The shock of recognition was not mutual. The paramedic regarded Ethan with no greater interest than he might have shown toward any stranger.
Hazard flashed his department ID. “What’s your name, sir?”
“Cameron Sheen.”
“Mr. Sheen, we need to know what calls this particular ambulance answered yesterday afternoon.”
“What time exactly?” the paramedic asked.
Hazard looked at Ethan, and Ethan found his voice. “Between five and six o’clock.”
“I was crewing it then with Rick Laslow,” Sheen said. “Couple minutes after five, there’s a police call, an eleven-eighty, accident with major injury, corner of Westwood Boulevard and Wilshire.”
That was miles from the location at w
hich Ethan had bounced off the PT Cruiser.
“Honda tangled with a Hummer,” Sheen said. “We carried the guy in the car. He looked like he’d butted heads with a Peterbilt, not just a Hummer.

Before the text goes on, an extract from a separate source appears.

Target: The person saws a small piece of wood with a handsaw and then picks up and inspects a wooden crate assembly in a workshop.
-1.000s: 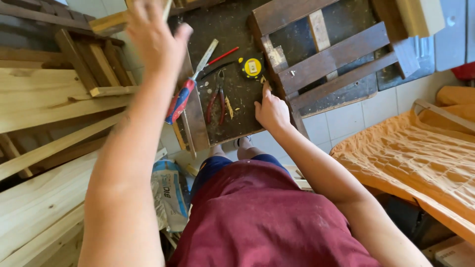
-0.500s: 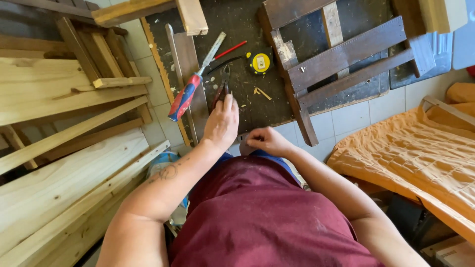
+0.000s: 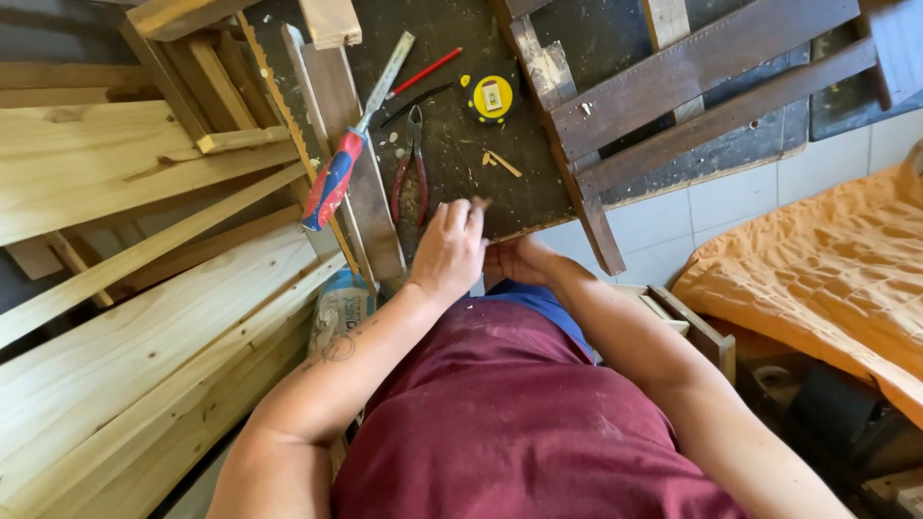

We took him street to surgery in personal-best time, and from what I hear, he’ll come out of it good enough to jump and hump again.”
Ethan named the two streets that formed the intersection half a block from Forever Roses. “You catch calls that far west?”
“Sure. If we figure we know a way to beat the gridlock, we go wherever the blood is.”
“Did you answer a call to that intersection yesterday?”
The paramedic shook his head. “Not me and Rick. Maybe one of the other units. You could check the dispatcher’s log.”
“You look familiar to me,” Ethan said. “Have we met somewhere before?”
Sheen frowned, seemed to search his memory. Then: “Not that I recall. So do you want to check the dispatcher’s log?”
“No,” Hazard said, “but there’s one more thing.” He pointed at one of the garlands of tinsel in the back of the ambulance. “The middle set of bells is missing.”
Peering into the van, Sheen said, “Missing bells? Are they? I guess so. What about it?”
“We’re wondering what happened to them.”
Puzzlement worked Sheen’s face into a squint. “You are? Those little bells? Don’t recall anything happening to them during my watch. Maybe one of the guys on another shift could help you.”
At a glance from Hazard, Ethan shrugged. Hazard slammed shut the ambulance door.
Sheen’s puzzlement resolved into amazement. “You don’t mean they send two detectives ’cause maybe someone stole a two-dollar Christmas ornament?”
Neither Ethan nor Hazard had an answer for that.
Sheen should have let it go then, but like a lot of people these days, his ignorance of the true nature of a cop’s work allowed him to feel smugly superior to anyone with a badge. “What’s it take to get a kitten out of a tree—a SWAT team?”
Hazard said, “The missing ornament isn’t simply a matter of two dollars, is it, Detective Truman?”